The advance of artificial intelligence is rapidly transforming the global digital infrastructure. Generative models, real-time inference systems and edge computing architectures are driving up the demand for computing capacity and, with it, the energy consumption of data centers. In this context, energy efficiency ceases to be an optional improvement and becomes a structural factor that determines the viability of AI growth.
According to the International Energy Agency, data centers consumed around 415 TWh of electricity in 2024 and could approach 945 TWh in 2030 if the current pace of deployment of AI-related loads is maintained. In countries like Spain, the consulting firm DNV estimates that forecasts point to a strong increase in the electrical consumption of these infrastructures in the coming years, coinciding with an increase in investment and the arrival of new projects, which reinforces the need to prioritize energy efficiency from the design phase.
This scenario raises a key question: can AI grow at the current rate without transforming the way energy is managed in data centers and without placing energy efficiency at the heart of the operation?
More power, more density and less margin of error
Unlike traditional data centers, AI-oriented facilities work with much higher energy densities. Where once a rack consumed between 5 and 10 kW, today it is common to exceed 30 kW, with even higher peaks in intensive training environments.
This increase in density reduces the tolerance margins for any electrical inefficiency. Losses, phase imbalances, micro-cuts or poor power quality not only affect the availability of the service, but also increase indirect consumption, accelerate the aging of equipment and penalize the PUE of the data center, directly impacting overall energy efficiency.
In this context, energy efficiency is no longer limited to “consuming less”, but rather better managing each available kilowatt, ensuring continuity, stability and control.
Measure to optimize: the basis of energy efficiency
The first step towards an efficient energy operation is visibility. Without accurate, real-time data, it is impossible to identify losses, optimize loads or anticipate incidents that compromise energy efficiency.
For this reason, advanced electrical monitoring systems have become a key tool in modern data centers. Solutions such as DIRIS Digiware, from Socomec, allow granular measurement of energy consumption and quality in both alternating and direct current, at the line level, sub-panel or even by critical areas of the installation, facilitating advanced energy efficiency strategies.
This analysis capability facilitates:
• Detect inefficiencies before they escalate into consumption or risk.
• Optimize load distribution.
• Improve decision making in environments with high energy variability, such as those associated with AI.
Efficiency and continuity: two sides of the same coin
Energy efficiency in data centers cannot be separated from electrical continuity. Each microoutage, sag, or transient forces restarts, reworks, and recoveries that consume additional power and impact overall performance.
In this sense, modular and scalable solutions such as MODULYS XM allow the UPS capacity to be adapted to real load variations, reducing losses in online mode and improving energy efficiency throughout the entire operating range. This approach minimizes the energy dissipated in conversion stages and reduces the need for investment in installed power that remains underutilized.

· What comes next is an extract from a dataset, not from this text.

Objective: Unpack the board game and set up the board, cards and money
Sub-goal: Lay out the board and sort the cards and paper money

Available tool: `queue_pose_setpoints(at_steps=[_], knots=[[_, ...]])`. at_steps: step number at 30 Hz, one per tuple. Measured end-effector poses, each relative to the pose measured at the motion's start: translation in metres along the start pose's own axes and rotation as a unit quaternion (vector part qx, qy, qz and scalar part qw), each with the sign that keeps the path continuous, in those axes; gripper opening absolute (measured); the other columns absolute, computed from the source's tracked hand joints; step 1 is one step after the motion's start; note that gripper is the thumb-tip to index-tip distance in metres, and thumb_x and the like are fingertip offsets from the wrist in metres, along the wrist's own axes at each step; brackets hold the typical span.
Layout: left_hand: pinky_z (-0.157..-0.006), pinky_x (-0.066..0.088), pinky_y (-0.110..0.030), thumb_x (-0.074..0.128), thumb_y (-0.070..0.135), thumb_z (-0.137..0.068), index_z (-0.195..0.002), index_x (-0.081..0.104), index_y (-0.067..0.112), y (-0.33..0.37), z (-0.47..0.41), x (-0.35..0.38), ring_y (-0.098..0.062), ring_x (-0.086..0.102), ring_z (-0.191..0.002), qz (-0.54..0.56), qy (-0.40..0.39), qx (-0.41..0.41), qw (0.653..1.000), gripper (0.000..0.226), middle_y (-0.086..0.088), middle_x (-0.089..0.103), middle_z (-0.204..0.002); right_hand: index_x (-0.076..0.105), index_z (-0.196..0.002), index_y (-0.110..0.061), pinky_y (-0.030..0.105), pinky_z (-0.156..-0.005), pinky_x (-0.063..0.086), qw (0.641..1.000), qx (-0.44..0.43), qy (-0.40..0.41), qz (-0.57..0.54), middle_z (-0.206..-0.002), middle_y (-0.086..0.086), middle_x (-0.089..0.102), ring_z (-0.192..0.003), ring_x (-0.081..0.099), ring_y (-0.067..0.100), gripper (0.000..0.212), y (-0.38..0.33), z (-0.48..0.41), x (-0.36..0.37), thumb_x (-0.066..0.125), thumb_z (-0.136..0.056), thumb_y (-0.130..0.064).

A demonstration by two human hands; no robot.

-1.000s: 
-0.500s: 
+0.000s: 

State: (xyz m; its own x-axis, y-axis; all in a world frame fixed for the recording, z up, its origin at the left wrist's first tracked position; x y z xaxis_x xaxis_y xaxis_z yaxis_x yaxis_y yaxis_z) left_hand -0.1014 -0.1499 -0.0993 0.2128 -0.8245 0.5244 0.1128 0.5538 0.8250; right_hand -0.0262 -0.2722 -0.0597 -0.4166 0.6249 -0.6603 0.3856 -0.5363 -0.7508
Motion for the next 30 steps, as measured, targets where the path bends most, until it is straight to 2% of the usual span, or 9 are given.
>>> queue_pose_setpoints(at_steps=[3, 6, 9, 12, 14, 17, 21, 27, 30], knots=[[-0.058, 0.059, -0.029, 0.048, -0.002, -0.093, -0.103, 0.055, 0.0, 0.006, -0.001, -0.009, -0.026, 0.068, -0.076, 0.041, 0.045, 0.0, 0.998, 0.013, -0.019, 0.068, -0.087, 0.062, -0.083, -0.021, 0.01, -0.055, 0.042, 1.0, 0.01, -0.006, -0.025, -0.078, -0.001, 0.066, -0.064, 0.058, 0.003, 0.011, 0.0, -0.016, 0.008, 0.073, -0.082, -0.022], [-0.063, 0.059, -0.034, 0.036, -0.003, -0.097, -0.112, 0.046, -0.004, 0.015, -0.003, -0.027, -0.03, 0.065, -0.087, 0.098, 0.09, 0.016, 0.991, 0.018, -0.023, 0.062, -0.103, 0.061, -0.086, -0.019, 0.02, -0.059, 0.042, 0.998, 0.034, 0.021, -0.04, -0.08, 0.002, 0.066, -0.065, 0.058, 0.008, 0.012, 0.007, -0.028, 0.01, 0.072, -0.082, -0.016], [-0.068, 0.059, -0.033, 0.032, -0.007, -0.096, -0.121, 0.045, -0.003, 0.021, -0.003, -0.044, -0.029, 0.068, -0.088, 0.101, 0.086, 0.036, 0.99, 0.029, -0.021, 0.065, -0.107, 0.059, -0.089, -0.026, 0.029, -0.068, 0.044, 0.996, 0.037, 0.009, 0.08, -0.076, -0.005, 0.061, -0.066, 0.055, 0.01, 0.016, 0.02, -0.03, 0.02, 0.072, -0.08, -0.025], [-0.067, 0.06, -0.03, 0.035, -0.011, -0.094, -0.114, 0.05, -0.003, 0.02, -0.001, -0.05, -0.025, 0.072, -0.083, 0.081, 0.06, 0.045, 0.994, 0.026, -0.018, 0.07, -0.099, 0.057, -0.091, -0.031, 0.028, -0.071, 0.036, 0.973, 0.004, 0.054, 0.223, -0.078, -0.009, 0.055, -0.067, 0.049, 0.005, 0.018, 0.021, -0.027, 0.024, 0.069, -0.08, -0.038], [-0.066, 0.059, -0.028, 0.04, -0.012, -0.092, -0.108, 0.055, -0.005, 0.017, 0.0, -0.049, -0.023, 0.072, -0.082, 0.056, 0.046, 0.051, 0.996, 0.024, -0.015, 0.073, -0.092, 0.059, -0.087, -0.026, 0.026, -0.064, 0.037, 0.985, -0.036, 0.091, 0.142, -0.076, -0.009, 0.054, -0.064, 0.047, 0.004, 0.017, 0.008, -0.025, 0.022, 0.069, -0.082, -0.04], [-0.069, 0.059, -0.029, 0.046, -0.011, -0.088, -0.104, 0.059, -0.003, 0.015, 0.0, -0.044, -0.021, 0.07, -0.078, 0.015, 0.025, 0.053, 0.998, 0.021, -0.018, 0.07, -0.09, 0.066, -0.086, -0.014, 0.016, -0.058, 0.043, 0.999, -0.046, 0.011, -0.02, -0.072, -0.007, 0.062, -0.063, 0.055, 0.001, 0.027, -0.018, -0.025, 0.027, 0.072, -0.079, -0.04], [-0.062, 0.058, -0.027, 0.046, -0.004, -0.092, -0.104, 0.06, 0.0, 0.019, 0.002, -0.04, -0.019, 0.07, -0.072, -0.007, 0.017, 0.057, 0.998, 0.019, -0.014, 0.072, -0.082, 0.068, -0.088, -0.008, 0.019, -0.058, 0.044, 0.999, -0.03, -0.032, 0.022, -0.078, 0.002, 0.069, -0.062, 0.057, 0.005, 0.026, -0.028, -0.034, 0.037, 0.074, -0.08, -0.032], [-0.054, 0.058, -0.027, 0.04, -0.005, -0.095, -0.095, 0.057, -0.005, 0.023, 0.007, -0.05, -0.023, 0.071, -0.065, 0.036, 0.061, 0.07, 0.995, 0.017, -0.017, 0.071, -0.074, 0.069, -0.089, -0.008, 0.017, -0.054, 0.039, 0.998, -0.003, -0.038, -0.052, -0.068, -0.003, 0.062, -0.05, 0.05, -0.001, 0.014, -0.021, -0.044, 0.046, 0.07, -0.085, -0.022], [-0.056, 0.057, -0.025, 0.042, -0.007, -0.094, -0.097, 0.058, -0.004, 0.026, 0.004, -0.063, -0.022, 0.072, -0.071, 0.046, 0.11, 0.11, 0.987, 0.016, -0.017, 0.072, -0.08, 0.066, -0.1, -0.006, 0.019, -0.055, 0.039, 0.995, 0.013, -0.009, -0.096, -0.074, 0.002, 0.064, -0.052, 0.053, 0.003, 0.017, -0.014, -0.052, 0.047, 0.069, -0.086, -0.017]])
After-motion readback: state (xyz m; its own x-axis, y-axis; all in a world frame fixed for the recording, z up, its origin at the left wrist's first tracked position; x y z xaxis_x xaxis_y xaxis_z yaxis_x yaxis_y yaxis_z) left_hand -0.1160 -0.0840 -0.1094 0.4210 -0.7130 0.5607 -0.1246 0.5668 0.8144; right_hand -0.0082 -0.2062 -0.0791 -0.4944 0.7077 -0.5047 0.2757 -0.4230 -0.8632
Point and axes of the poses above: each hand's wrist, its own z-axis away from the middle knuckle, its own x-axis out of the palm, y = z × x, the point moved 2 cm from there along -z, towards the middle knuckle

Reducing interruptions not only improves availability: it also reduces energy consumption associated with failures and recoveries, an aspect especially relevant in long-running AI processes.
Sustainability beyond the origin of energy
Although the integration of renewable energy is a key element in the energy transition, sustainability in data centers also depends on maximizing internal energy efficiency and extending the useful life of the equipment.

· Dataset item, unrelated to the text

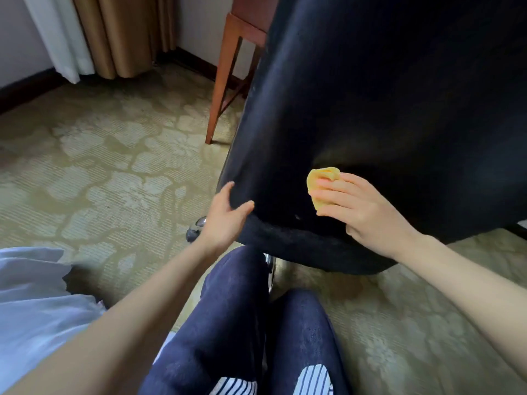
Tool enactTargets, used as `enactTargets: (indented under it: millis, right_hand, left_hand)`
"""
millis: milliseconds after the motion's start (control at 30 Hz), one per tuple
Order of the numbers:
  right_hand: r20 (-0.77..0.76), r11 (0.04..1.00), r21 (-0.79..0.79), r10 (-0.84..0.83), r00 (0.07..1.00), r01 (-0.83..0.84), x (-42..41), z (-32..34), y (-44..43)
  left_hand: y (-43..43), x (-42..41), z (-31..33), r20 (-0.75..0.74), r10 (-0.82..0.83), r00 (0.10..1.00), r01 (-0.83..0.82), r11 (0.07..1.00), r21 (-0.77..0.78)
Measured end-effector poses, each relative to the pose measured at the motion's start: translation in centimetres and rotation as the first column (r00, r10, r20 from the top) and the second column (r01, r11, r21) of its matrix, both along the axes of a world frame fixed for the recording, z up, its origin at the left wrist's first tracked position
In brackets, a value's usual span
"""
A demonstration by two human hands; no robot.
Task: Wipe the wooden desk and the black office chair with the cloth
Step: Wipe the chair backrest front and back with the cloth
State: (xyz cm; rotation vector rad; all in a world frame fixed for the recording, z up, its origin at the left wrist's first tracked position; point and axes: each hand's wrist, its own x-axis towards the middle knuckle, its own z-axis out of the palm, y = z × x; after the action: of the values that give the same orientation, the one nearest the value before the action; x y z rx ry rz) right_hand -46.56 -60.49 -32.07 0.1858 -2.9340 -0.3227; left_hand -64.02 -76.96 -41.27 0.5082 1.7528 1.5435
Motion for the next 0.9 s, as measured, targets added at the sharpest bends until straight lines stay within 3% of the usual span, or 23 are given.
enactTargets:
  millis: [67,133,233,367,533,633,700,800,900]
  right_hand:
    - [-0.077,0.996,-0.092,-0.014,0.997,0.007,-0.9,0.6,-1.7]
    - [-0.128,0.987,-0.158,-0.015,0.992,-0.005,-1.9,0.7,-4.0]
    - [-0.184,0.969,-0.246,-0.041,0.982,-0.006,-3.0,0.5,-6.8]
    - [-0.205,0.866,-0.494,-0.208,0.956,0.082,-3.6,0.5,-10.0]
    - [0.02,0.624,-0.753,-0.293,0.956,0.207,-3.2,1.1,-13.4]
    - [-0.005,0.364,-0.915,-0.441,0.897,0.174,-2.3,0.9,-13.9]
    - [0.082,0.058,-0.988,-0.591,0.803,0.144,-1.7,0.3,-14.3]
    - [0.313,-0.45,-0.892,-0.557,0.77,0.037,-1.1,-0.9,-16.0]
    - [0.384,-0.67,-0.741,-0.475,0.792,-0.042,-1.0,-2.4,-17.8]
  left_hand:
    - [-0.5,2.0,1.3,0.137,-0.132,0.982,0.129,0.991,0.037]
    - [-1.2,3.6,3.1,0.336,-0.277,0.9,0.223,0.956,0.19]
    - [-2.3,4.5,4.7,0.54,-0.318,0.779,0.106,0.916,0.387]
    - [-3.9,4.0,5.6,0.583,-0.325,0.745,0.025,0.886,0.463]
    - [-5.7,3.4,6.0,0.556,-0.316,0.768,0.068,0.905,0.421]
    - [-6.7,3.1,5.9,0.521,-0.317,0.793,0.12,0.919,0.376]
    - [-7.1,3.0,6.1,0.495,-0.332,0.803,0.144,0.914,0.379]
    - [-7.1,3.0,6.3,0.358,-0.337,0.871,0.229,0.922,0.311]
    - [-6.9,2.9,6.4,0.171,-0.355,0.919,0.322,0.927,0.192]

Sustainability in data centers also depends on maximizing internal energy efficiency and extending the useful life of the equipment.

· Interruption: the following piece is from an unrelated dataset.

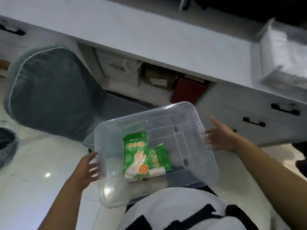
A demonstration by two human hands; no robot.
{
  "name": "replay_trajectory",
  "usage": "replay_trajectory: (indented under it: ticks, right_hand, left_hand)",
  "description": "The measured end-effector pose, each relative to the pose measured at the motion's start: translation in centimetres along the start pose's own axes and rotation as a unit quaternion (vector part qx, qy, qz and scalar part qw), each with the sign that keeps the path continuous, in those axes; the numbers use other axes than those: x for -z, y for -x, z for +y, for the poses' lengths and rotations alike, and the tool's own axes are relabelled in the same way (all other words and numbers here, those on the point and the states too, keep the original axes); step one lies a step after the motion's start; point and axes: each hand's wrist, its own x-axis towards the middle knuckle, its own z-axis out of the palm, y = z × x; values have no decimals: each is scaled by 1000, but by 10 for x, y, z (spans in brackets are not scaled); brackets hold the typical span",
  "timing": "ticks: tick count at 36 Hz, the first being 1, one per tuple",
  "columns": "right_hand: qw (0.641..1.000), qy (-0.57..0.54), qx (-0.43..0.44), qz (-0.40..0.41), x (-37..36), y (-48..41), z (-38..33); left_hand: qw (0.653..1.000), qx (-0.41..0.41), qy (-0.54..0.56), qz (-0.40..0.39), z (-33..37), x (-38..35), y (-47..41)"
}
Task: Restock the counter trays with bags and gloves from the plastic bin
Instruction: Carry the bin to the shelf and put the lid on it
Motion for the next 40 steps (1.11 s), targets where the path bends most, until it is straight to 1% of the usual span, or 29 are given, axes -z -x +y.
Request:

Designing efficient, well-protected and monitored electrical infrastructure reduces thermal stress, limits premature wear and avoids unnecessary replacements. In the long term, this translates into less consumption, less waste and an operation more aligned with sustainability objectives.
Efficiency as a condition for scalable AI
Artificial intelligence will continue to grow, but its development will be conditioned by the capacity of data centers to manage energy efficiently, reliably and sustainably, with energy efficiency as a strategic criterion. Measuring accurately, ensuring continuity and reducing losses is no longer just a technical issue, but a strategic decision.
In this new scenario, electrical infrastructure stops being a support element and becomes one of the pillars that support the digital future.